Jesús: Sí, claro… Ahora me vendrás con el rollo de siempre y me dirás que lo que realmente necesita el mundo es un parque acuático. ¡Como si no te conociese!

 Preguntas peligrosas I

Adán: Oye, Dios; la fruta con piel es más indigesta.

Dios: ¿Y cómo diantre sabes tú que la fruta tiene piel?

Adán: Esto… ¿La fruta tiene piel?

Preguntas peligrosas II

Eva: ¡Hola Dios! Aquí tengo mucho tiempo libre, así que he decidido aprender a cocinar.

Dios: Me parece muy bien.

Eva: Estaba pensando… ¿con los arándanos también se puede hacer compota?

Preguntas peligrosas III

Adán: Dios, una cosa; si entierras un rabo de manzana en el suelo, ¿sale un manzano?

Dios: ¿Perdona?

Suspicacias I

Dios: Madre Naturaleza, si le digo a Adán: “Mira qué bonito es el traje del pavo real”, y él dice que efectivamente es muy bonito,  ¿eso significaría que conoce su desnudez y que por tanto comió de la manzana?

Madre Naturaleza: Mira, encanto, para seguir así más vale que la cojas del árbol, la peles, la partas y se la des tú misma.

Suspicacias II

Dios: Eva… ¿Hoy tampoco notas nada distinto cuando te miras en el lago?

Eva: Pues hoy sí.

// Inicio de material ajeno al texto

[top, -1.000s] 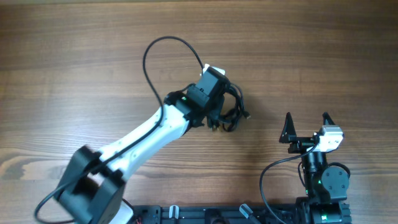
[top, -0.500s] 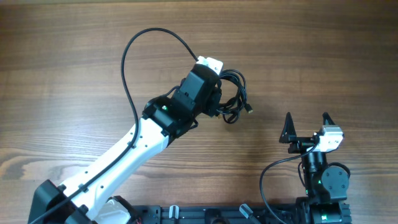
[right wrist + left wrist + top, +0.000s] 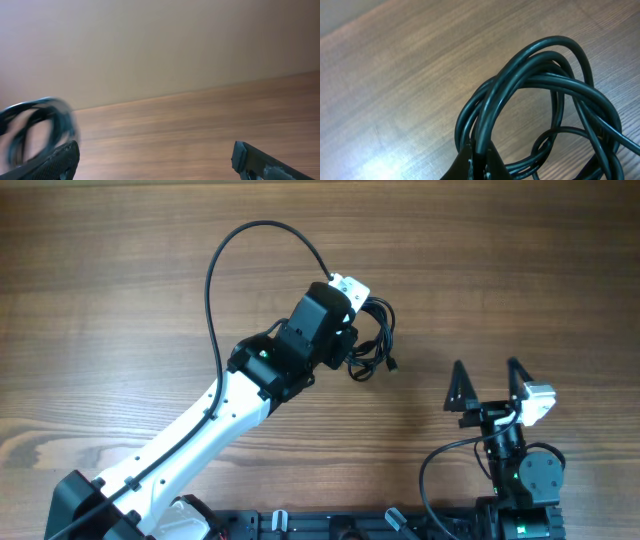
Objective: Untangle cables
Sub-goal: 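Move the right gripper toward the hanging coil held by the left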
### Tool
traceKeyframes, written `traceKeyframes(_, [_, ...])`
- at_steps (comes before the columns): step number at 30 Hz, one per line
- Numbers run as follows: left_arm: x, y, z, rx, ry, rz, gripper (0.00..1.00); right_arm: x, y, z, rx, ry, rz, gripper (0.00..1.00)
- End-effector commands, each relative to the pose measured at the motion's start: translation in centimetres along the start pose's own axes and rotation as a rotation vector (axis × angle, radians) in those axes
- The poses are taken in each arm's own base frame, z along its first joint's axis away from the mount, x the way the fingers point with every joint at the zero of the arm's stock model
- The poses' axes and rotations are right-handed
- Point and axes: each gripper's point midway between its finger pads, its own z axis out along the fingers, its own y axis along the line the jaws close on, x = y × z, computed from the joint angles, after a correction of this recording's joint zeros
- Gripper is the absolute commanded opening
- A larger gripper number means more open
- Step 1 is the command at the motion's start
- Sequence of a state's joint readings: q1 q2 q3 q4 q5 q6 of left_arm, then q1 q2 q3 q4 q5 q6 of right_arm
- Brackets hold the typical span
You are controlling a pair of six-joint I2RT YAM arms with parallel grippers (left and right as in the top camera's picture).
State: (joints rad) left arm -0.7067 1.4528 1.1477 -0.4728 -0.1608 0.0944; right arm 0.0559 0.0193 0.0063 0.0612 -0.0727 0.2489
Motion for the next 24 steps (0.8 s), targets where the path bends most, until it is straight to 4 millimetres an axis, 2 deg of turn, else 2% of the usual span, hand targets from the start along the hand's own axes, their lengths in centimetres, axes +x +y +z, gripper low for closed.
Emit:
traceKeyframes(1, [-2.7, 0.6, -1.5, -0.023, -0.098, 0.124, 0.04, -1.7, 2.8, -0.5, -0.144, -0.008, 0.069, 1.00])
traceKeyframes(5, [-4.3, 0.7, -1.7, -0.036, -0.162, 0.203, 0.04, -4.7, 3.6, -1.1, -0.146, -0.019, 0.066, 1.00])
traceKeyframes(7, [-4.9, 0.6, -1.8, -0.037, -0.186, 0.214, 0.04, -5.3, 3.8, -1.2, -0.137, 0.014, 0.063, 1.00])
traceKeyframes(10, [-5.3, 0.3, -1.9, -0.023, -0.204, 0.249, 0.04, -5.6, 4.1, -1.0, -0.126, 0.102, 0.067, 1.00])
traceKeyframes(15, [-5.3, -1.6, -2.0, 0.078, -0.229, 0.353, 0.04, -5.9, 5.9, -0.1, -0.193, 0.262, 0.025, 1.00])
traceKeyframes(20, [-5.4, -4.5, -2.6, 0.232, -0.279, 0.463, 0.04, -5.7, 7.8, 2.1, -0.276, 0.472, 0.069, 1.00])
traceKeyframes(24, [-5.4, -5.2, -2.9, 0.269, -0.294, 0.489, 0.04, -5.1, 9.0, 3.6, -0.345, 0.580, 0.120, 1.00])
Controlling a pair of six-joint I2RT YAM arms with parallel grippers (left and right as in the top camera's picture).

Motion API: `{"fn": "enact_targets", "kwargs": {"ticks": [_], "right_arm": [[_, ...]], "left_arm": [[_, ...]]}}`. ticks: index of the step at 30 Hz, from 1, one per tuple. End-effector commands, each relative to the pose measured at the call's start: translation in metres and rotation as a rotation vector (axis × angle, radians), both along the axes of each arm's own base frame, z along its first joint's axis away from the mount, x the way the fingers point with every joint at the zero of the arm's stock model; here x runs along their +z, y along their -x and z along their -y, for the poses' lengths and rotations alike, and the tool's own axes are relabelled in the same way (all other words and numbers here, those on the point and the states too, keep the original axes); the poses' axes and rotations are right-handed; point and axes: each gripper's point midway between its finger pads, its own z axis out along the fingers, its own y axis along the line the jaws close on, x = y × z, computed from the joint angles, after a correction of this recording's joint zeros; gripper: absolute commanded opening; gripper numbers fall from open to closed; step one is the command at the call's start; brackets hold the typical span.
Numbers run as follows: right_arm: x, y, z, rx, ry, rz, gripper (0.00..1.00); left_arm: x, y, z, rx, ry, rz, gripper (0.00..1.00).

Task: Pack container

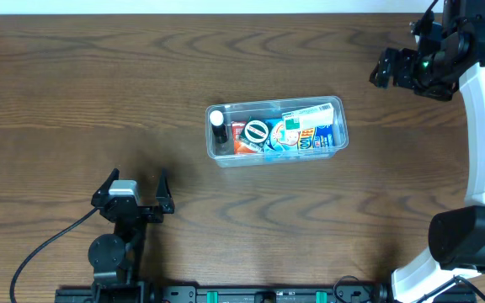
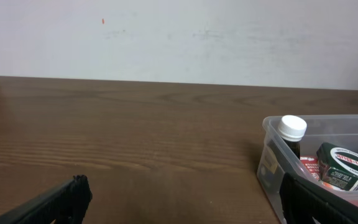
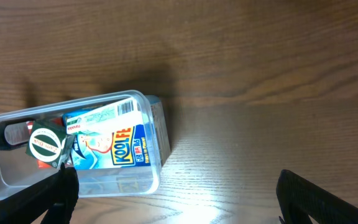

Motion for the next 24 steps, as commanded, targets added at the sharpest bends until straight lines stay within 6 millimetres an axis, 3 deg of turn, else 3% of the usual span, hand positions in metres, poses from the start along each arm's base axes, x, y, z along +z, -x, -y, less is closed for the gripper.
{"fn": "enact_targets", "kwargs": {"ticks": [1, 17, 21, 24], "right_arm": [[0.005, -0.001, -0.004, -0.003, -0.008, 0.012, 0.99], [0.005, -0.001, -0.004, -0.003, -0.008, 0.013, 0.99], [0.023, 0.005, -0.009, 0.009, -0.005, 0.060, 0.99], [0.052, 0.017, -0.019, 0.033, -0.002, 0.137, 0.99]], "left_arm": [[-0.016, 0.001, -0.001, 0.001, -0.017, -0.048, 0.98], [-0.016, 0.001, -0.001, 0.001, -0.017, -0.048, 0.98], [-0.016, 0.001, -0.001, 0.001, -0.017, -0.048, 0.98], [-0.016, 0.001, -0.001, 0.001, -0.017, -0.048, 0.98]]}}
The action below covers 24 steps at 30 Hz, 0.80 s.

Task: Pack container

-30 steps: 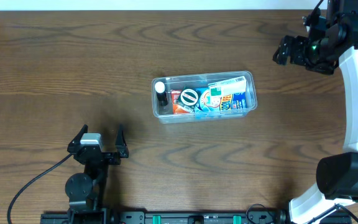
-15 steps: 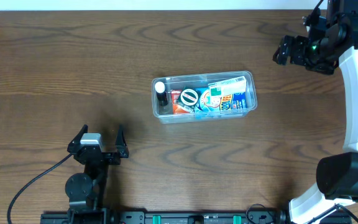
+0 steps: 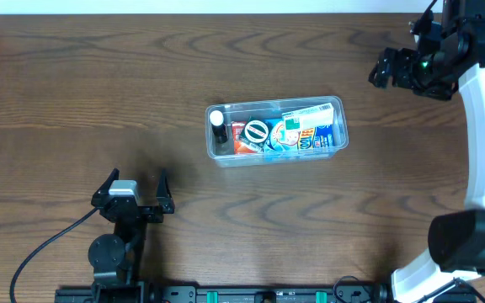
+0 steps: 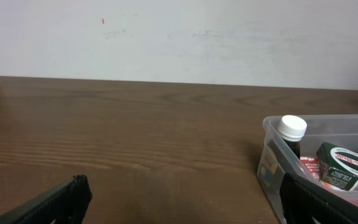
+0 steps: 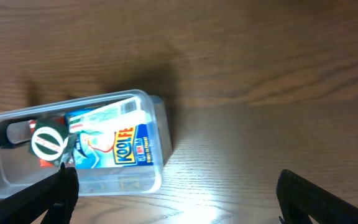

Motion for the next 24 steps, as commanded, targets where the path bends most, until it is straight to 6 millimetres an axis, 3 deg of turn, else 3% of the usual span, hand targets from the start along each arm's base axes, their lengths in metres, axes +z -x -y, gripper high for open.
{"fn": "enact_targets", "kwargs": {"ticks": [1, 8, 13, 18, 24], "right_arm": [[0.054, 0.020, -0.017, 0.029, -0.004, 0.141, 0.99], [0.129, 0.077, -0.043, 0.147, 0.047, 0.374, 0.99], [0.151, 0.116, -0.048, 0.201, 0.063, 0.510, 0.99], [0.149, 0.134, -0.048, 0.209, 0.073, 0.702, 0.99], [0.118, 0.152, -0.061, 0.322, 0.078, 0.914, 0.99]], "left_arm": [[-0.016, 0.001, -0.001, 0.001, -0.017, -0.048, 0.98], [-0.016, 0.001, -0.001, 0.001, -0.017, -0.048, 0.98], [-0.016, 0.001, -0.001, 0.001, -0.017, -0.048, 0.98], [-0.016, 0.001, -0.001, 0.001, -0.017, -0.048, 0.98], [-0.016, 0.001, -0.001, 0.001, -0.017, -0.048, 0.98]]}}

Fíjate que hoy me veo más gorda.

Dios: ¡De comer manzanas!

Suspicacias III

Dios: ¿Qué haces, Eva?

Eva: Le cuento una historia a Adán.

Dios: ¿Qué historia, Eva?

Eva: Se llama “Blancanieves y…”

Dios: ¡Ajá!

Suspicacias IV

Dios: ¿Por qué estás cortando hojas de parra, Adán?

Adán: Es que quiero hacer mosto.

Dios: ¡Fuera del paraíso!

Adán: Pero, ¿por qué?

Dios: Por estúpido.

Judith Bosch 2010. Apertivos tóxicos y otros relatos.